# REQUIRED WORK:
Bring together all lines from the listing below that contain the string "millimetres".

# RECORDS SUPPLIED:
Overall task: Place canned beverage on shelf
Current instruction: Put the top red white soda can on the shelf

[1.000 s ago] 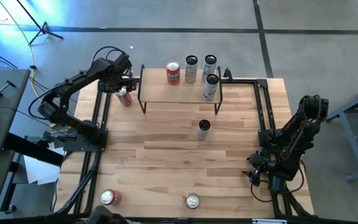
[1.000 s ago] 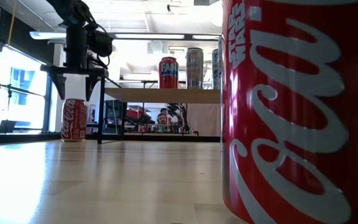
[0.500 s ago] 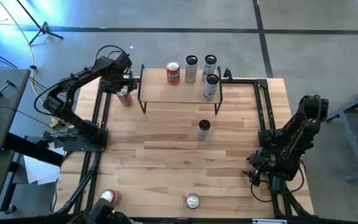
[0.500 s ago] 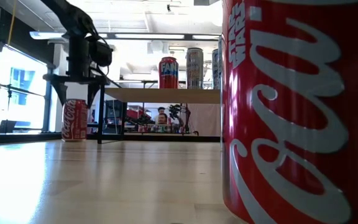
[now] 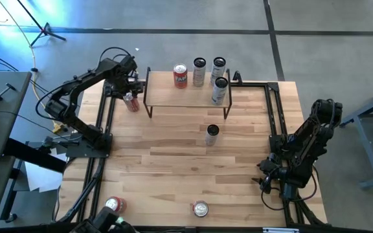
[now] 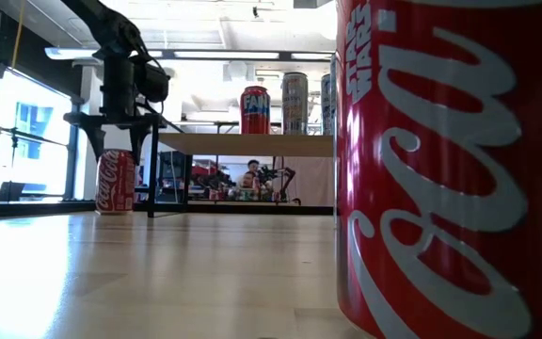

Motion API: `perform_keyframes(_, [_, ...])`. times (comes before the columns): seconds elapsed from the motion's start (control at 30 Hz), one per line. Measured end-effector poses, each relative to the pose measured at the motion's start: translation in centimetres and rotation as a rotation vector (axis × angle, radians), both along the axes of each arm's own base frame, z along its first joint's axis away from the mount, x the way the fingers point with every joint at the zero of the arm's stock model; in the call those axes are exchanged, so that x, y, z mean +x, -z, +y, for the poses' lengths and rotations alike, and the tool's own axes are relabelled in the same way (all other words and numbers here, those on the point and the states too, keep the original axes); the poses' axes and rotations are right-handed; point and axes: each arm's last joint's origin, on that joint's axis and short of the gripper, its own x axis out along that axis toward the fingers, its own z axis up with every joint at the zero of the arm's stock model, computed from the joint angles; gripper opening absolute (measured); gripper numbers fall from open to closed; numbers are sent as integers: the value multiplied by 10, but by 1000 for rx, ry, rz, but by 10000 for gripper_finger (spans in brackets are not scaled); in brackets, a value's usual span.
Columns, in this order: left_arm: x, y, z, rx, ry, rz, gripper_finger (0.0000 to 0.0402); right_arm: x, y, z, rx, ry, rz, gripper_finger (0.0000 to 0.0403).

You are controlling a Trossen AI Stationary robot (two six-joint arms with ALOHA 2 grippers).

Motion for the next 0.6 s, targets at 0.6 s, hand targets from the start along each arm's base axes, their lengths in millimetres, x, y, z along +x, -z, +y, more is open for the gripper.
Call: perform_keyframes(0.6, [-4,-44,-17,122,11,-84,240,0,0,0,0,0,0,339])
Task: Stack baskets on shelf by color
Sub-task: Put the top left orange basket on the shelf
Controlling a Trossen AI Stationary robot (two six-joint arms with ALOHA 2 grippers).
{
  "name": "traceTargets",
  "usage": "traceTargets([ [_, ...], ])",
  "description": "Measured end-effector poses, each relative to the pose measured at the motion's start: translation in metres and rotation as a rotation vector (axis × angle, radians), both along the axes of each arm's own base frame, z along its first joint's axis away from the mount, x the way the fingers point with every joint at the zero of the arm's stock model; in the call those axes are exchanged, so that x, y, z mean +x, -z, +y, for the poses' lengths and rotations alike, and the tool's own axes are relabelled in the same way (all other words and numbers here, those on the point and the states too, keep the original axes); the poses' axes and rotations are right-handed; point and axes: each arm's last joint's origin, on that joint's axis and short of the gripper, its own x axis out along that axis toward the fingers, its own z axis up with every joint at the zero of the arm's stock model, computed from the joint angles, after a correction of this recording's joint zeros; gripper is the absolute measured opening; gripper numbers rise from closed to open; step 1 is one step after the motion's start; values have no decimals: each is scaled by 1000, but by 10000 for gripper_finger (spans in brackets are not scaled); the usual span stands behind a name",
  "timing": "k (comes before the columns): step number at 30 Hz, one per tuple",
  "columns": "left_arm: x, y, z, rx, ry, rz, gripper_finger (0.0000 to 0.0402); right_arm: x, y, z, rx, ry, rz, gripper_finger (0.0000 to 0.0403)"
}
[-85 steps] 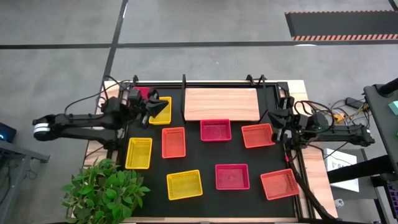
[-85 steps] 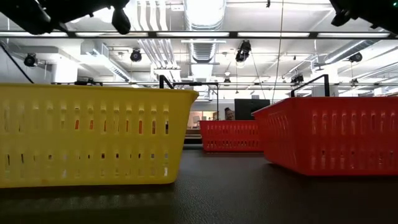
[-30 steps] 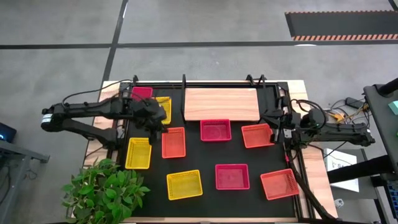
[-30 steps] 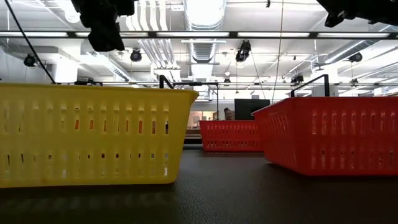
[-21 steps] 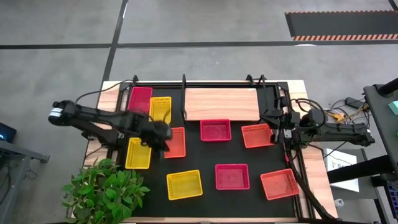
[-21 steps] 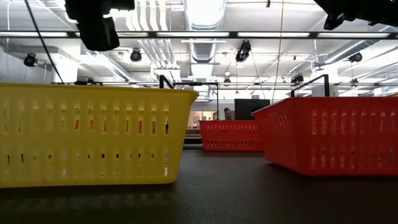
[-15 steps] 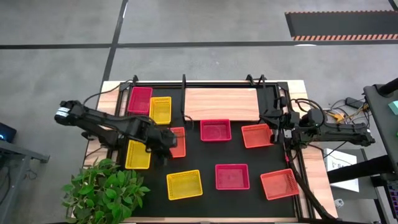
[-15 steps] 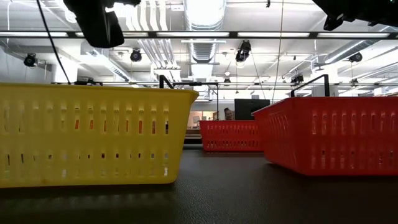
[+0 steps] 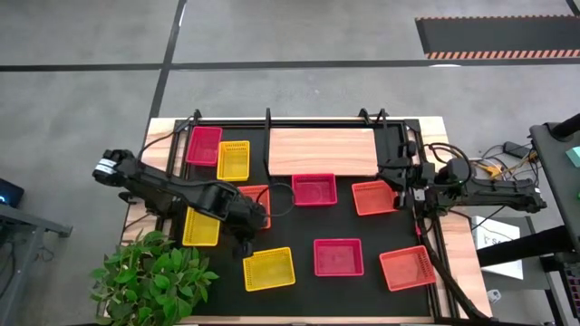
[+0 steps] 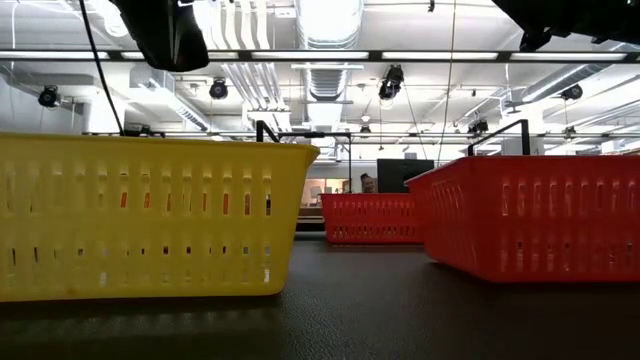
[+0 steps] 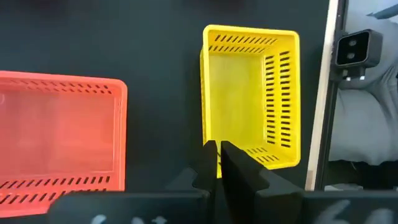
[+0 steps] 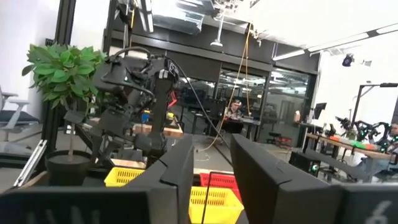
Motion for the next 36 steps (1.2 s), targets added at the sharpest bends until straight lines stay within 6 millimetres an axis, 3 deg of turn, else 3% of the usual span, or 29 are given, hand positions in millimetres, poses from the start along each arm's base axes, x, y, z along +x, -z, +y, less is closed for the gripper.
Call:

# SOLUTION FOR THIS PROBLEM:
Motion for the next 0.6 s, targets at 0.6 s, hand targets from the start along each arm's base axes, their lengths in millimetres, x, y, z along +x, -z, +y, more is open for the gripper.
Motion for the next 36 steps (1.2 s), targets added at the sharpest bends until straight lines stay within 6 millimetres an axis, 3 deg of turn, else 3% of the usual span, or 29 are given, hand positions in millimetres, poses from the start along each arm's base axes, x, y, z along +x, -z, +y, less is closed for the gripper.

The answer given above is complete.